We present a computational study of the magnetic circular dichroism (MCD) spectra in the 200-300 nm wavelength region of purine and its derivative hypoxanthine, as well as of the pyrimidine bases of nucleic acids uracil, thymine, and cytosine, using the B3LYP and CAM-B3LYP functionals. Solvent effects are investigated within the polarizable continuum model and by inclusion of explicit water molecules. In general, the computed spectra are found to be in good agreement with the experimental ones, apart from some overall blue shifts. Both the pseudo-A term shape of the MCD spectra of the purines and the B term shape of the spectra of pyrimidine bases are reproduced.

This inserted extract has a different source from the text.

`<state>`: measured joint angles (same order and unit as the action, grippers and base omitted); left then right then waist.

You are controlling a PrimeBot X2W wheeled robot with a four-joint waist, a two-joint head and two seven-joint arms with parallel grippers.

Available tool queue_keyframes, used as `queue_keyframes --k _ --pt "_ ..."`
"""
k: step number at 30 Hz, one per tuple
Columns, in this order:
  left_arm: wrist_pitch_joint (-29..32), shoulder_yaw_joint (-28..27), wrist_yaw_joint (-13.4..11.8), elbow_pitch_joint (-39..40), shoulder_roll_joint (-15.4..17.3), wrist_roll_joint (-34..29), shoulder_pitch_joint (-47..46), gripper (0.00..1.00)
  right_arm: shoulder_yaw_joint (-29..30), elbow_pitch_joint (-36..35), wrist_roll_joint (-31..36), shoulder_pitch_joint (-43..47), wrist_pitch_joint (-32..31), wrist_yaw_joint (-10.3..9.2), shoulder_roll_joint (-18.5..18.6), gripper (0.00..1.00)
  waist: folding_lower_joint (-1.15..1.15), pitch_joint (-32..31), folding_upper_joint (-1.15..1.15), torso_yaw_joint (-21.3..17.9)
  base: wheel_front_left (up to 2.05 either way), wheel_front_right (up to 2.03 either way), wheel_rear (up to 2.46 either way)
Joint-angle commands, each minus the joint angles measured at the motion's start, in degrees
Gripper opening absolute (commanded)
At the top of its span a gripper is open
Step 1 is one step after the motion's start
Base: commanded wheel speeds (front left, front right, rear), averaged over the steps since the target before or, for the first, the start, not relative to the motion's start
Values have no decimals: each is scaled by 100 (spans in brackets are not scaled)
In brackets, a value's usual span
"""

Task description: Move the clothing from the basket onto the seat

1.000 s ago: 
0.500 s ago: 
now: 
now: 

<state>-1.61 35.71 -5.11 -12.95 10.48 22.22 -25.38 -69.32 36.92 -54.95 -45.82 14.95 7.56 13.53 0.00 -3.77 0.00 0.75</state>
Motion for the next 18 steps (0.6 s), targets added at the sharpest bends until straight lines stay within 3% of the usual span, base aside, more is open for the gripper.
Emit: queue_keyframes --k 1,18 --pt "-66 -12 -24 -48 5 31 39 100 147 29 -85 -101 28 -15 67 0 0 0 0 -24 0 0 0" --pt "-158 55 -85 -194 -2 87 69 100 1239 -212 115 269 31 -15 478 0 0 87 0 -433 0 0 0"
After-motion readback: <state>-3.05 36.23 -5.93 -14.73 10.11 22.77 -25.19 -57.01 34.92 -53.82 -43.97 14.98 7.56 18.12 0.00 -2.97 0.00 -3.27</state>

Our calculations also correctly reproduce the reversed phase of the MCD bands in purine compared to that of its derivatives present in nucleic acids. Solvent effects are sizable and system specific, but they do not in general alter the qualitative shape of the spectra. The bands are dominated by the bright π → π∗ transitions, and our calculations in solution nicely reproduce their energy differences, improving the estimates obtained in the gas phase. Shoulders are predicted for purine and uracil due to n → π∗ excitations, but they are too weak to be observed in the experiment. © 2015 American Chemical Society.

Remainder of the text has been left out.